**About this exercise**
Would you please copy the part of the material below that opens with the line containing "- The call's" and closes with the line containing "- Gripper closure"? Copy it exactly, and only it.

--- Material to process Enclosed Below ---

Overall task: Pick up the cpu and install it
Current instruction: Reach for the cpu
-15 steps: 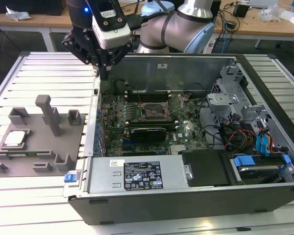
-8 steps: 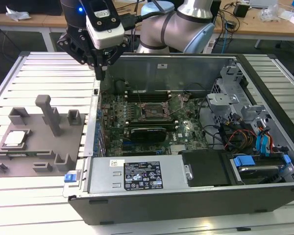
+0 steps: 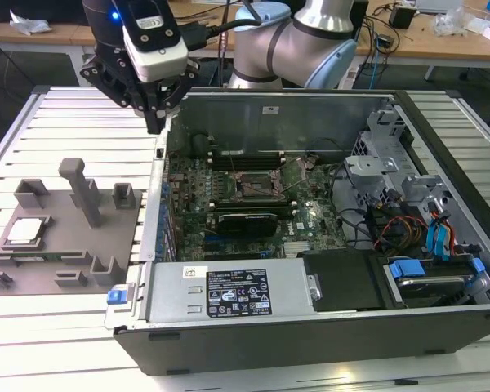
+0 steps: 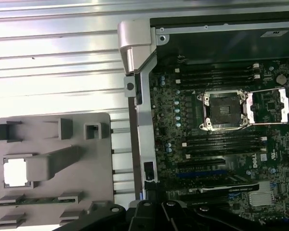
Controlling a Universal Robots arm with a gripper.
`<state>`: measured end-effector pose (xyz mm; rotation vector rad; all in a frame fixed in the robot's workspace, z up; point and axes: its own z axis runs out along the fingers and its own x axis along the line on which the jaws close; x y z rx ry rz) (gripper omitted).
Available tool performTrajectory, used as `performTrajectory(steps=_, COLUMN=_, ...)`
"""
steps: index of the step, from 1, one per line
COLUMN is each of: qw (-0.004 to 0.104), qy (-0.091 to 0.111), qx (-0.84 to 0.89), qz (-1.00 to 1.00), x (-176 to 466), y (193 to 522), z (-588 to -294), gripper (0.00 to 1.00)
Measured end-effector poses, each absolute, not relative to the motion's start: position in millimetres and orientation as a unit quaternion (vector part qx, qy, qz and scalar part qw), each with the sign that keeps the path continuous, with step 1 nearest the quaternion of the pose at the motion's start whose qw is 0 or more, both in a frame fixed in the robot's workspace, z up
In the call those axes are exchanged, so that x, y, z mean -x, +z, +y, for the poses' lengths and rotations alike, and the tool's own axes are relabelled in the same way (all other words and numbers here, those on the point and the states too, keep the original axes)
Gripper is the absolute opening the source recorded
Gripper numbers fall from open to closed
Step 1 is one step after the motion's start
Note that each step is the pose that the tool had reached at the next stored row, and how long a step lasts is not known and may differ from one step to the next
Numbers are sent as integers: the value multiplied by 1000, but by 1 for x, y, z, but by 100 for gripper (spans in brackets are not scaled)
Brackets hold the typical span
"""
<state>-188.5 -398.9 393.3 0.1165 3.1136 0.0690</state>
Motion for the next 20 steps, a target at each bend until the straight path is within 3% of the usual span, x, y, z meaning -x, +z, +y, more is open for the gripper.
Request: performTrajectory(steps=20, qw=13, qy=22, qx=-37, qz=999, x=217, y=393, z=-399, gripper=11)
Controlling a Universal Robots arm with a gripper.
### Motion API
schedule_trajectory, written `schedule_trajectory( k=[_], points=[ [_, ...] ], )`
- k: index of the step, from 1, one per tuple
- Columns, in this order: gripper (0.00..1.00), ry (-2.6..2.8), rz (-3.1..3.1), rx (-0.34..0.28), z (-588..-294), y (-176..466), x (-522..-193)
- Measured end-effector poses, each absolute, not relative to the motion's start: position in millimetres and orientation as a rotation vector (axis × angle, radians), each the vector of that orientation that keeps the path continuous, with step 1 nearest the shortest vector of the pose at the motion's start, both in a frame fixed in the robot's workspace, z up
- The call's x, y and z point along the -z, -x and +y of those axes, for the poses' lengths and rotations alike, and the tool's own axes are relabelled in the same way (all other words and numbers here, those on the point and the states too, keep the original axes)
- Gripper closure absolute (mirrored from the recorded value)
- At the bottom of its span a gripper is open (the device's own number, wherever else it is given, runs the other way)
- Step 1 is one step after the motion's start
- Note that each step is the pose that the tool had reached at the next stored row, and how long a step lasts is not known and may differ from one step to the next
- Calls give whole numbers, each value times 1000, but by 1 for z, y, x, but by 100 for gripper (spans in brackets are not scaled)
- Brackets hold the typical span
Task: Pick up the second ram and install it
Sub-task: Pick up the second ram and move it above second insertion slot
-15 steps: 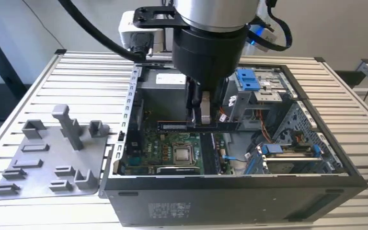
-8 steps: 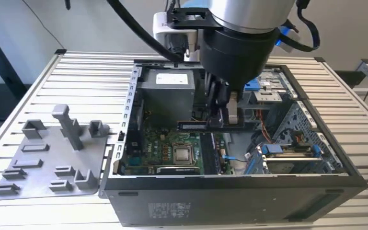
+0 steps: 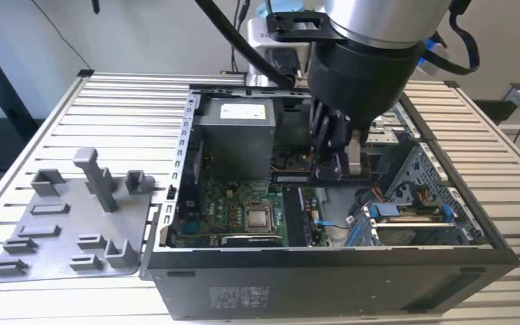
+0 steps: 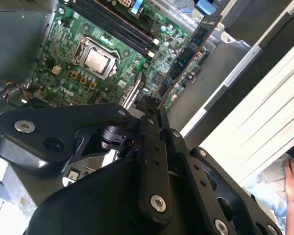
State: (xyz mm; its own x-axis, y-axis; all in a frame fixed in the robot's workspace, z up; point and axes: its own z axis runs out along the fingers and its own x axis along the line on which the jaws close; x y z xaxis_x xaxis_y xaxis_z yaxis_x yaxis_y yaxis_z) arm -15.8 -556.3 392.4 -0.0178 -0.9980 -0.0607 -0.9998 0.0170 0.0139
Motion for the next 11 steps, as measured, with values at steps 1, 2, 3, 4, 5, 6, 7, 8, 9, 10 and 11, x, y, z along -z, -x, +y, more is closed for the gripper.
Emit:
schedule_trajectory(
  k=[1, 2, 3, 4, 5, 6, 7, 8, 9, 10, 11],
  points=[
    [86, 2170, 2224, -81, -556, 15, -392],
    [86, 2163, 2231, -81, -556, 15, -392],
    [86, 2158, 2236, -80, -556, 14, -392],
    [86, 2157, 2237, -80, -556, 14, -392],
    [86, 2156, 2237, -80, -556, 14, -392],
    [86, 2155, 2238, -80, -556, 14, -392],
    [86, 2154, 2239, -80, -556, 14, -392],
    [86, 2153, 2240, -80, -556, 14, -392],
    [86, 2153, 2240, -80, -556, 14, -392],
    [86, 2153, 2240, -80, -556, 14, -392],
    [86, 2153, 2240, -80, -556, 14, -392]
  ],
)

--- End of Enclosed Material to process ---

**Output**
- The call's x, y and z point along the -z, -x and +y of those axes, for the poses' lengths and rotations alike, and the tool's own axes are relabelled in the same way (all other words and numbers here, those on the point and the states too, keep the original axes)
- Gripper closure absolute (mirrored from the recorded value)

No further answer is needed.